Exercise instructions:
When the material ends, stop; until then, set down every line exactly.

Supplied data:
Content starts

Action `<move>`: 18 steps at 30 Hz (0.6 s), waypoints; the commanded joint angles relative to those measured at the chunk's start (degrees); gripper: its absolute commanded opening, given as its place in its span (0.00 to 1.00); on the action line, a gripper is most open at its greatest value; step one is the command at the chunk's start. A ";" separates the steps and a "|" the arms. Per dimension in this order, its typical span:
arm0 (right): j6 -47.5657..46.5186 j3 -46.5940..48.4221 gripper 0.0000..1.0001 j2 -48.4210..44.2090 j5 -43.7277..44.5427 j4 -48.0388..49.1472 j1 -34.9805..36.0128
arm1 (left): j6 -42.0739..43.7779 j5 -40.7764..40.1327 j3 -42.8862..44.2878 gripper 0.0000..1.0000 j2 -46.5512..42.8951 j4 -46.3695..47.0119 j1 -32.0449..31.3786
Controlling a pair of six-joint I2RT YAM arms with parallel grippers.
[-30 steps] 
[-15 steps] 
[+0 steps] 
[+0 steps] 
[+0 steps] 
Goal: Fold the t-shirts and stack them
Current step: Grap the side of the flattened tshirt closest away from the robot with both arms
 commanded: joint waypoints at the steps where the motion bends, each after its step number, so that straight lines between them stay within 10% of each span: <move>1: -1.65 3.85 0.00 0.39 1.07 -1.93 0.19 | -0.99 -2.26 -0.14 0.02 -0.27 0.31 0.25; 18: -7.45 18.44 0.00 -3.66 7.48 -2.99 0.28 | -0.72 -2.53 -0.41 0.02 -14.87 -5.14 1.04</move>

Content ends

Answer to the exercise:
Action `<move>`: 18 steps at 30 Hz (0.6 s), waypoints; the commanded joint angles relative to those measured at the chunk's start (degrees); gripper: its absolute commanded opening, given as its place in its span (0.00 to 1.00); on the action line, a gripper is most open at its greatest value; step one is the command at the chunk's start. A ";" separates the steps and a "|" the arms. Per dimension in this order, its typical span:
arm0 (right): j6 -47.5657..46.5186 j3 -46.5940..48.4221 gripper 0.0000..1.0001 j2 -48.4210..44.2090 j5 -43.7277..44.5427 j4 -48.0388..49.1472 j1 -34.9805..36.0128
arm1 (left): j6 -42.0739..43.7779 j5 -40.7764..40.1327 j3 -42.8862..44.2878 gripper 0.0000..1.0000 j2 -46.5512..42.8951 j4 -46.3695..47.0119 j1 -32.0449..31.3786
Controlling a pair of six-joint I2RT YAM arms with parallel grippers.
[-30 steps] 
[-15 steps] 
[+0 steps] 
[+0 steps] 
[+0 steps] 
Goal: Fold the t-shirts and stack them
Current step: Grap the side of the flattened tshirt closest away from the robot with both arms
 commanded: joint waypoints at the steps where the motion bends, each after its step number, so that straight lines between them stay within 10% of each span: <move>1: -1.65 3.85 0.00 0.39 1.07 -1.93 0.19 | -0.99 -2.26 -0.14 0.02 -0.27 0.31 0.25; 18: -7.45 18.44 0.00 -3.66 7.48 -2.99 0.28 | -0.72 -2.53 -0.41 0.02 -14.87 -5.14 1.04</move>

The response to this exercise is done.